**Your objective**
Of the material below, only the lines from the line containing "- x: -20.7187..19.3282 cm" down to the line containing "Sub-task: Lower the" belong in the answer, written out exactly.
'''
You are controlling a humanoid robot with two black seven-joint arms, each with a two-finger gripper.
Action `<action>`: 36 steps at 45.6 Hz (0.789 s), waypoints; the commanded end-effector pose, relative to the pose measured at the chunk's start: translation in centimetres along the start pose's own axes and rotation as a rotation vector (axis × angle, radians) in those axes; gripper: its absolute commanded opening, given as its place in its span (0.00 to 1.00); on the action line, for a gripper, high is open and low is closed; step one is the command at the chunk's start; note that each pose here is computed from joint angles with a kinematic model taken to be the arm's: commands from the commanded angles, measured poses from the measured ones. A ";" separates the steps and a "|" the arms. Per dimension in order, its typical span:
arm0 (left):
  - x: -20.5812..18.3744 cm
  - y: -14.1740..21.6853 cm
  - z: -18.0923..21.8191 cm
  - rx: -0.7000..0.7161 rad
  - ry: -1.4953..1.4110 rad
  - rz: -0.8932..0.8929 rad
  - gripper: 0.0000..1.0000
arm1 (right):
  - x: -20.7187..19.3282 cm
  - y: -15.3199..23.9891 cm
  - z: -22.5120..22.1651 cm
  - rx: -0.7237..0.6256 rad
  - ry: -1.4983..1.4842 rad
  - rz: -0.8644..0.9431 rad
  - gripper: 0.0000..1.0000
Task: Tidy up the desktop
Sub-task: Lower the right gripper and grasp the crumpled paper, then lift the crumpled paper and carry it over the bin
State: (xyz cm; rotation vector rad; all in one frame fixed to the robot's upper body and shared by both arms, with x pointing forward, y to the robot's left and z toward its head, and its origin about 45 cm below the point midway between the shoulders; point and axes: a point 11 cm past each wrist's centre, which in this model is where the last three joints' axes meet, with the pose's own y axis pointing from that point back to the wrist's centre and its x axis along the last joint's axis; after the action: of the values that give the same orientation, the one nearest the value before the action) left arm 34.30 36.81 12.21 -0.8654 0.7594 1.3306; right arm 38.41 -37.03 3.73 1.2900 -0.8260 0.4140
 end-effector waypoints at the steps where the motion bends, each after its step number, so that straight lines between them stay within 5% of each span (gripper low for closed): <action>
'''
**Exercise response**
  - x: -20.7187..19.3282 cm
  - y: -15.3199..23.9891 cm
  - z: -22.5120..22.1651 cm
  - rx: -0.7237..0.6256 rad
  - ry: -1.4983..1.4842 rad
  - rz: -0.8644..0.9431 rad
  - gripper: 0.0000..1.0000
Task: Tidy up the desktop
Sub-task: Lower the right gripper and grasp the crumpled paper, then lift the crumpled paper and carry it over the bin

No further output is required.